## DATA:
────────────────
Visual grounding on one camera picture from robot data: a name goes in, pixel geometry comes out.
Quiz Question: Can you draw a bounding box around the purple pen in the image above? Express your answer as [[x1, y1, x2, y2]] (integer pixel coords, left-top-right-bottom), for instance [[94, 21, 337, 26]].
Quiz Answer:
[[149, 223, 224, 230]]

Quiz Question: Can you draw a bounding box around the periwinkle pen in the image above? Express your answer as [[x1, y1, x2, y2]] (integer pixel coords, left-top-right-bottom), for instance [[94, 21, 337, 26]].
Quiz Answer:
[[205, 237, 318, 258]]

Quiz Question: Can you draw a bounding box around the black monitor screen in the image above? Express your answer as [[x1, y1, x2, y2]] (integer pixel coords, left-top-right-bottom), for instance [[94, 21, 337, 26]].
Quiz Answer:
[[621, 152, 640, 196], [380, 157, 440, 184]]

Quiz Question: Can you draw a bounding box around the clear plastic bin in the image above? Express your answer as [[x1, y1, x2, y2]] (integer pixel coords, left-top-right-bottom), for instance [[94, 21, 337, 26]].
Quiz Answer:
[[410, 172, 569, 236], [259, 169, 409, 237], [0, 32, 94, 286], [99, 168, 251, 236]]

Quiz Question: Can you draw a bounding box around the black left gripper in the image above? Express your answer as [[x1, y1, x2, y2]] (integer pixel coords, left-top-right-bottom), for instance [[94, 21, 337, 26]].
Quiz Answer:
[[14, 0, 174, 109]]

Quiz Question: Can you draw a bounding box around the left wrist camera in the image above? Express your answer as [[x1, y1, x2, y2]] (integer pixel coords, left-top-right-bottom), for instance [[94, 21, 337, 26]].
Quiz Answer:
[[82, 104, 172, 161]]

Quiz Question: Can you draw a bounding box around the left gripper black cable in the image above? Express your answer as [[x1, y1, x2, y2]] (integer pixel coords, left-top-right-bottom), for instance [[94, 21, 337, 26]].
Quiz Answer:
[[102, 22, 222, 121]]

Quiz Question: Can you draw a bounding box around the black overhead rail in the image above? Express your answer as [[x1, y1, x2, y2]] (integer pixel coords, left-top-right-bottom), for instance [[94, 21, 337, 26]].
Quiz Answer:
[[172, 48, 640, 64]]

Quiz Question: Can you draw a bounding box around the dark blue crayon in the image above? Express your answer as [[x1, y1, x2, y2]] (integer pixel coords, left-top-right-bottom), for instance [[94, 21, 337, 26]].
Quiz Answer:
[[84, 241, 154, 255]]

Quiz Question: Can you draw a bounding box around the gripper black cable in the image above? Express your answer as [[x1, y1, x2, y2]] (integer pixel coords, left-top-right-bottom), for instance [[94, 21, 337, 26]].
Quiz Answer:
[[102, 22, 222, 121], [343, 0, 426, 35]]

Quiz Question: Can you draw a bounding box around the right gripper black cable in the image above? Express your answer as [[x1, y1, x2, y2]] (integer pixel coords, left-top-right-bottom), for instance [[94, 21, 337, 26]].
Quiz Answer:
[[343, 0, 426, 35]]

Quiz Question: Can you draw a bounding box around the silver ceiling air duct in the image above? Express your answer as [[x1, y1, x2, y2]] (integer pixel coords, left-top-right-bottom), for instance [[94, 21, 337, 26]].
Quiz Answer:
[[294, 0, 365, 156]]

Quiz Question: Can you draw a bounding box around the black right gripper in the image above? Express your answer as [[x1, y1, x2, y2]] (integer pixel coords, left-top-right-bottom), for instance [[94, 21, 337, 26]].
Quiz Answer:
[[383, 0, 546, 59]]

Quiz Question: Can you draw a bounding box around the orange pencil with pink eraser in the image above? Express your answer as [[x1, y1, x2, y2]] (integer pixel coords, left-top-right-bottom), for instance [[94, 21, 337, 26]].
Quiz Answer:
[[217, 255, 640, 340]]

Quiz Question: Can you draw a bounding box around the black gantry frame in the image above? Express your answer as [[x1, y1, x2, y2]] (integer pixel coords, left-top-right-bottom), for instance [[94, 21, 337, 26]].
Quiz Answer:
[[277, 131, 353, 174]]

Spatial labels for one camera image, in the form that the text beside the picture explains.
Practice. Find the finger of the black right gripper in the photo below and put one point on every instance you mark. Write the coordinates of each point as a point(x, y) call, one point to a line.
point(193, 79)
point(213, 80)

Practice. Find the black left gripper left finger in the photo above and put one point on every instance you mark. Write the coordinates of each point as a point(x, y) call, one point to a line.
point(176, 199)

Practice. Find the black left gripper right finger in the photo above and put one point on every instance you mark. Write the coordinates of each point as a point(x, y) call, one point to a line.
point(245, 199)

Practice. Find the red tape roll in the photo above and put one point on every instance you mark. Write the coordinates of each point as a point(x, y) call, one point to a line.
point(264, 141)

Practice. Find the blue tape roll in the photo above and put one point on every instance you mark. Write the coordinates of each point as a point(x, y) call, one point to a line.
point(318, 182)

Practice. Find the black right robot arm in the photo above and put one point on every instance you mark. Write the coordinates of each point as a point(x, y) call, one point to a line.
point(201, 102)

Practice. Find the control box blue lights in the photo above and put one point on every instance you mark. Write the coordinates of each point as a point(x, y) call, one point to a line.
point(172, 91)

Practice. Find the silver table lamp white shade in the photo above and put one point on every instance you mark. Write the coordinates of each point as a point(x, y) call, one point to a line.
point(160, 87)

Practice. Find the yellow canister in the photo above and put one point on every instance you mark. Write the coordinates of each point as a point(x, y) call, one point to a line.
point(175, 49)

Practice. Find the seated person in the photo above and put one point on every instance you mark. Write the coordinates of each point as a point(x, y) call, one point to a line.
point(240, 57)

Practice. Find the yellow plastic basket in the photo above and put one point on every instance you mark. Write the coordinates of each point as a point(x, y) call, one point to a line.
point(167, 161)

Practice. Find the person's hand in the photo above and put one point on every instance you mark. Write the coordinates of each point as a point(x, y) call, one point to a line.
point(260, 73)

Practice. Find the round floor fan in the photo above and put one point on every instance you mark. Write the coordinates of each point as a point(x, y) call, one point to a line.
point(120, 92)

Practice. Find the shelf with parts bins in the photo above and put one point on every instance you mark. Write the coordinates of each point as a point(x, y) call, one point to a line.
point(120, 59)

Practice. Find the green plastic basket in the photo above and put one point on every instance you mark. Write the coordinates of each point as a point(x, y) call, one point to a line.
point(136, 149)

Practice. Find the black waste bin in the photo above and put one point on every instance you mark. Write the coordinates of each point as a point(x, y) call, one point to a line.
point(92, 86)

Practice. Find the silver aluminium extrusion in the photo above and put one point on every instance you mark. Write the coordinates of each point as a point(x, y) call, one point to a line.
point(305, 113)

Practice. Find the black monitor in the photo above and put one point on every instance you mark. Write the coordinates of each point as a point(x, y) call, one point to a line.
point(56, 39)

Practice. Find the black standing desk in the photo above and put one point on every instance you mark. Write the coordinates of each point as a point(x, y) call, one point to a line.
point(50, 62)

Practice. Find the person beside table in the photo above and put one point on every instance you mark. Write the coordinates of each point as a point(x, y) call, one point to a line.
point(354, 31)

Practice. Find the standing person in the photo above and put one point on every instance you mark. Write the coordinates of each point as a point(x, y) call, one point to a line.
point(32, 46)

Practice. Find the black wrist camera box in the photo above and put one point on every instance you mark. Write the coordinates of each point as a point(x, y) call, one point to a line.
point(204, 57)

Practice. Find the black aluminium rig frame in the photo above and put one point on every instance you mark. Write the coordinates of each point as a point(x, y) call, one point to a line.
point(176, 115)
────────────────
Search the listing for "picture" and show every line where it occurs.

Visual grounding on one camera picture from robot data: a name goes in, pixel geometry comes out.
Spatial labels for one camera image, in the form that the text beside the picture explains.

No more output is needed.